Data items
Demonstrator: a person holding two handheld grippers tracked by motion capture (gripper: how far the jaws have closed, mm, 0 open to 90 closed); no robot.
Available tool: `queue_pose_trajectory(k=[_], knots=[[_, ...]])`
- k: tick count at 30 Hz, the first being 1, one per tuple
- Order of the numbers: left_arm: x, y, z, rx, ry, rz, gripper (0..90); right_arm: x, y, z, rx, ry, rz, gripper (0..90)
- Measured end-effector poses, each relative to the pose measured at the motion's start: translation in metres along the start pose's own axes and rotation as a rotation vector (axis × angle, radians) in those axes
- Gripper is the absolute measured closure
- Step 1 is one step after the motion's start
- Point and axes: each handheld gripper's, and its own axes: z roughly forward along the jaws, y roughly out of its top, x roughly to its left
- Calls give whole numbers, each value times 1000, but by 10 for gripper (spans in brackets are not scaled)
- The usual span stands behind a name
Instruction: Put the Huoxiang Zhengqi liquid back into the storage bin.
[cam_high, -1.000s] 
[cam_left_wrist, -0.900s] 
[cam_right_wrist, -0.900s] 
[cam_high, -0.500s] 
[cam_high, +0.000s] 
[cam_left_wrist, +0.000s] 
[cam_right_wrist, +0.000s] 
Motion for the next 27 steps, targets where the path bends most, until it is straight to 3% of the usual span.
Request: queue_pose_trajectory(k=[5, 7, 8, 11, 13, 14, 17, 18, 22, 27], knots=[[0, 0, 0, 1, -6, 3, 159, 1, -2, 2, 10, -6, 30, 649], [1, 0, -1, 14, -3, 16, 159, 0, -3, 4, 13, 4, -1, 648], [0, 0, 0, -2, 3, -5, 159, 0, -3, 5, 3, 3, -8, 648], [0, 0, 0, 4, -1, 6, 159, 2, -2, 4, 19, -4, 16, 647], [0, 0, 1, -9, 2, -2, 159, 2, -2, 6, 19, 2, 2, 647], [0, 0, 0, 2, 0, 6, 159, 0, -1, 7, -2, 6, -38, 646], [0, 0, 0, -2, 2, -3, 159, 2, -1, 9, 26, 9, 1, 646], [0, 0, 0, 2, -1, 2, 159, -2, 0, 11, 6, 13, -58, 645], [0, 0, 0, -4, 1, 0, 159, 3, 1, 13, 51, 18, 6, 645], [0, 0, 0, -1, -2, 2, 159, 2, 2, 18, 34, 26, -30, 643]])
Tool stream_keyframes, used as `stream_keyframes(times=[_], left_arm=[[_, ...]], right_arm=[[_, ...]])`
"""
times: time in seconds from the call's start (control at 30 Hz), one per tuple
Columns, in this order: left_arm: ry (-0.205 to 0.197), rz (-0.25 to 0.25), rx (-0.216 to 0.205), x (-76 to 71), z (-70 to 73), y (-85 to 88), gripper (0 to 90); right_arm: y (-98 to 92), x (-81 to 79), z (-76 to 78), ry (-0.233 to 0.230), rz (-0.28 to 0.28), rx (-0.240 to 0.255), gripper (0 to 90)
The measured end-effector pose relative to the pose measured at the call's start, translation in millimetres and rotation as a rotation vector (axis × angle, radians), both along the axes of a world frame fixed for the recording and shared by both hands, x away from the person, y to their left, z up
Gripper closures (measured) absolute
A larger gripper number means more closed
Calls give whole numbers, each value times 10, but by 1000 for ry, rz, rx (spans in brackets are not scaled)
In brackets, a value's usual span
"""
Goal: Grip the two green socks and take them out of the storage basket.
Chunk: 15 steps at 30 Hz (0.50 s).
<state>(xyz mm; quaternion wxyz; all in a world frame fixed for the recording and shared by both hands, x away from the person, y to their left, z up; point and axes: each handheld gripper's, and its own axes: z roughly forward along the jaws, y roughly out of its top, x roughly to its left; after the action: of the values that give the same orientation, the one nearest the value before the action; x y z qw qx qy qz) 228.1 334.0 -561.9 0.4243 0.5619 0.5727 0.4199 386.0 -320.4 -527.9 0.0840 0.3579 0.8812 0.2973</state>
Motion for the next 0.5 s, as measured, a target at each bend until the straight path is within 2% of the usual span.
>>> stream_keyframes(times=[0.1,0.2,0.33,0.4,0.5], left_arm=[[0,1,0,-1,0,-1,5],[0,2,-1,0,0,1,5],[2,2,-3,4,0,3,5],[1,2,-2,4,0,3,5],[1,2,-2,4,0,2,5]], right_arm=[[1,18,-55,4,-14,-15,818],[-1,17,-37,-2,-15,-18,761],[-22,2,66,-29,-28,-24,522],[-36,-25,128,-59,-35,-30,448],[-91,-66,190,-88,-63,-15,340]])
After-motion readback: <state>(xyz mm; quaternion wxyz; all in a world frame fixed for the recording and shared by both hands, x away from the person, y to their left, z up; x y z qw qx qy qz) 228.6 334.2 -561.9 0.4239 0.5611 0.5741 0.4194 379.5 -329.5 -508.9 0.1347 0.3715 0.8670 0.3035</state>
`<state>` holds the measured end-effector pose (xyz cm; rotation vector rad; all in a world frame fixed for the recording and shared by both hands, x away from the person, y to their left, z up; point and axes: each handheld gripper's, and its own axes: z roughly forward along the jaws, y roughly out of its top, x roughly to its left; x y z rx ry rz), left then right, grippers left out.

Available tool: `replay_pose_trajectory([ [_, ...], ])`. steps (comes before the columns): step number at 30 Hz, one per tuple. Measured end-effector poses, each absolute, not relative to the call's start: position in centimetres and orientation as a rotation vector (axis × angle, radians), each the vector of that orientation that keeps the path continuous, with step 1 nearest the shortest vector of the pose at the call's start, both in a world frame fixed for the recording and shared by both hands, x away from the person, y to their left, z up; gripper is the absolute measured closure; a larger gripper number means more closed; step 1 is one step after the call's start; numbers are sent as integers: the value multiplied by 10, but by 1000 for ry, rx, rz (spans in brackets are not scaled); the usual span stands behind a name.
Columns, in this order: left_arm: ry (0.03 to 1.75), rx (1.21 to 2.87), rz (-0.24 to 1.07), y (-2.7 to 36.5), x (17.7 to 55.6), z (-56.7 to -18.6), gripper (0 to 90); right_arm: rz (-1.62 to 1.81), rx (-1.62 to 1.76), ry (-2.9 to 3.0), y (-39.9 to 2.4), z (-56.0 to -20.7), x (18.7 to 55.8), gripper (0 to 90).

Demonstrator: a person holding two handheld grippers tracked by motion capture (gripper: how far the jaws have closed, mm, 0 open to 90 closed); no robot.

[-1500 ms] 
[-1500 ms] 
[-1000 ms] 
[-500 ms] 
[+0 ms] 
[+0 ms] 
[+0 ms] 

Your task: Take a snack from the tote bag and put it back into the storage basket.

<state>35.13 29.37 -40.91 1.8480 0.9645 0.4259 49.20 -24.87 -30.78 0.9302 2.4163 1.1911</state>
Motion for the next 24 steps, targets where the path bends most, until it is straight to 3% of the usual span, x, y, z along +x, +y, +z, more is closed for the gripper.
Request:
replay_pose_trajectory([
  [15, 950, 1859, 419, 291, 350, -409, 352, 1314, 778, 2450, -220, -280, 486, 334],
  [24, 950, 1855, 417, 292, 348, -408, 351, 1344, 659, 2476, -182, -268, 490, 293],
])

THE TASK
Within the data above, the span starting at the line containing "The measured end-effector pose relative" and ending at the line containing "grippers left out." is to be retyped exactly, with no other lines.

OUTPUT
The measured end-effector pose relative to the pose measured at the call's start, translation in millimetres and rotation as a rotation vector (axis × angle, radians), both along the axes of a world frame fixed for the recording and shared by both hands, x away from the person, y to their left, z up
Gripper closures (measured) absolute
A larger gripper number means more closed
Calls give whole numbers, each value times 10, but by 1000 for ry, rz, rx (spans in brackets are not scaled)
In brackets, a value's usual span
"""
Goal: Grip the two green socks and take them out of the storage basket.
Chunk: 15 steps at 30 Hz (0.50 s).
<state>(xyz mm; quaternion wxyz; all in a world frame fixed for the recording and shared by both hands, x away from the person, y to their left, z up; point and axes: each handheld gripper's, and its own axes: z roughly forward along the jaws, y roughly out of its top, x roughly to its left; after the action: of the values that give the same orientation, the one nearest the value before the action; x y z qw qx qy qz) 228.1 334.0 -561.9 0.4243 0.5619 0.5727 0.4199 386.0 -320.4 -527.9 0.0840 0.3579 0.8812 0.2973</state>
Motion for the next 0.5 s, as measured, a target at each bend until the straight path is within 2% of the usual span.
>>> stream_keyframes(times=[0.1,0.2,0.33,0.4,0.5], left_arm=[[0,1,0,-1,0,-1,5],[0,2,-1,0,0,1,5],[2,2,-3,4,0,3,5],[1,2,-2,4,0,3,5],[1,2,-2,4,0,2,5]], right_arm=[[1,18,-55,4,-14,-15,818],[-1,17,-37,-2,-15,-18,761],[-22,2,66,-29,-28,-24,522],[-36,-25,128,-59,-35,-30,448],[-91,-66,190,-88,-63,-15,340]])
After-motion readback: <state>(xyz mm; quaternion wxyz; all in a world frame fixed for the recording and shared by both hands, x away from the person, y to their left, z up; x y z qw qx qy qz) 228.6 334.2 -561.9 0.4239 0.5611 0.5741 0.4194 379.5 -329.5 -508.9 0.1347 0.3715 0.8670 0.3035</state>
`<state>` holds the measured end-effector pose (xyz cm; rotation vector rad; all in a world frame fixed for the recording and shared by both hands, x away from the person, y to their left, z up; point and axes: each handheld gripper's, and its own axes: z roughly forward along the jaws, y roughly out of its top, x roughly to its left; x y z rx ry rz), left then right, grippers left out.

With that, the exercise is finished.